Yes, Bly Manor is a love story, and yes, Bly Manor is a ghost story. A large part of what makes the horror genre the horror genre is that the material deals with macabre themes, such as death, and like Hill House, Bly Manor has lots of it. How else do you expect the ghosts to come about, after all? The deaths aren’t gruesome or terrifying, but are still scary by their very nature, and of course, sad. There’s very little scarier than losing a loved one, and while watching the show, we become attached to the characters as if they are OUR loved ones, making the viewer go through double the pain of losing a loved one, and watching other loved ones mourn over the loss as well. For most of the show, the hauntings that come about because of the deaths aren’t in your face. The spirits linger in the background where you may not even notice them, or have realized that they are the ones doing certain things, but you can still tell something is off, and an eerie feeling envelops the whole atmosphere. I find this to make the story feel more realistic, which in turn can oftentimes make the story feel even more scary. By the time the ghosts do come to the forefront, the stakes are at their highest, keeping you on the edge of your seat, praying everything turns out alright.

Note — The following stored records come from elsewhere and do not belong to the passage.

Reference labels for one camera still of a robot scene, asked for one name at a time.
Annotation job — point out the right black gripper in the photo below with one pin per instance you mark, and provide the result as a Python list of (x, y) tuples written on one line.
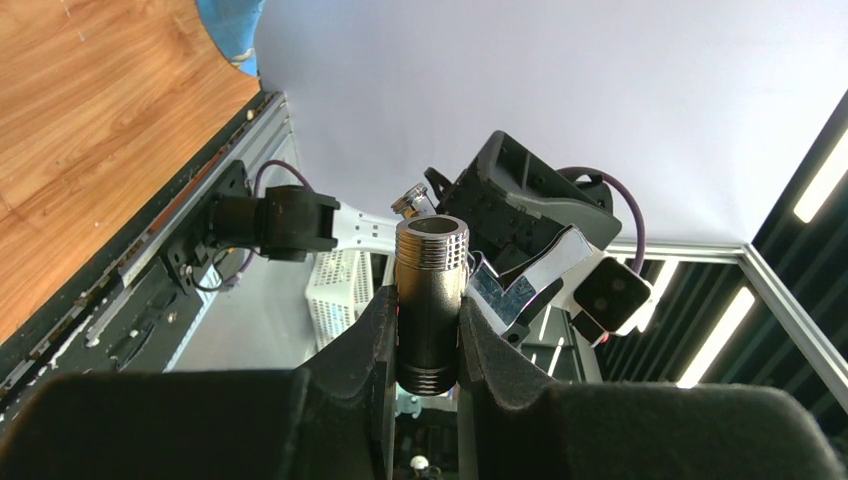
[(514, 203)]

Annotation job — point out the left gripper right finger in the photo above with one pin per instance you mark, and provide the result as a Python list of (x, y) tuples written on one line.
[(516, 422)]

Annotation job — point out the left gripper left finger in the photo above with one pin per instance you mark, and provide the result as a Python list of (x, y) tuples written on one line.
[(330, 418)]

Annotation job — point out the grey threaded tee fitting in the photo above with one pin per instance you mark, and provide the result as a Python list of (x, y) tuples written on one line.
[(431, 276)]

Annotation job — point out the chrome faucet tap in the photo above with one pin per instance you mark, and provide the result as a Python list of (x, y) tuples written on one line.
[(414, 203)]

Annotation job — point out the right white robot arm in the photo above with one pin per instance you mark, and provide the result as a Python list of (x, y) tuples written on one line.
[(288, 222)]

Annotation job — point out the white perforated basket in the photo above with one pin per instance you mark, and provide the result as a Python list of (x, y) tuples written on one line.
[(339, 289)]

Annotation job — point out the blue printed cloth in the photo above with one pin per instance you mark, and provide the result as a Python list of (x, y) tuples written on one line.
[(232, 26)]

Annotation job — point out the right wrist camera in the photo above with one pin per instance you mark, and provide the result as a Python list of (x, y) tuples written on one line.
[(609, 302)]

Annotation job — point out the aluminium frame post right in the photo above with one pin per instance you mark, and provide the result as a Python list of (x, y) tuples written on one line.
[(723, 314)]

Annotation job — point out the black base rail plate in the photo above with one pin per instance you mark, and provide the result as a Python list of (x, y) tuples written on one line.
[(134, 303)]

In a similar vein to American Horror Story, although Bly Manor and Hill House are not connected, and on Netflix actually set up as two completely different shows, and not an anthology series like AHS, there are several returning cast members. Victoria Pedretti, Nell Crain in Hill House, now playing Bly’s main character, Dani Clayton, a newly hired au pair who looks after the children of the manor. Henry Thomas, patriarch Hugh Crain in Hill House, now Henry Wingrave, who assumed the position of patriarch of Bly Manor after the passing of his brother, and sister in law. Oliver Jackson-Cohen, Luke Crain in Hill House, now Peter Quint, Henry Wingrave’s right hand man. Carla Gugino, Olivia Crain, the matriarch of Hill House, now the narrator of Bly Manor’s tale. Also giving a special appearance in one episode is Kate Seigel, who plays Theo Crain in Hill House, and is married to writer and director, Mike Flanagan.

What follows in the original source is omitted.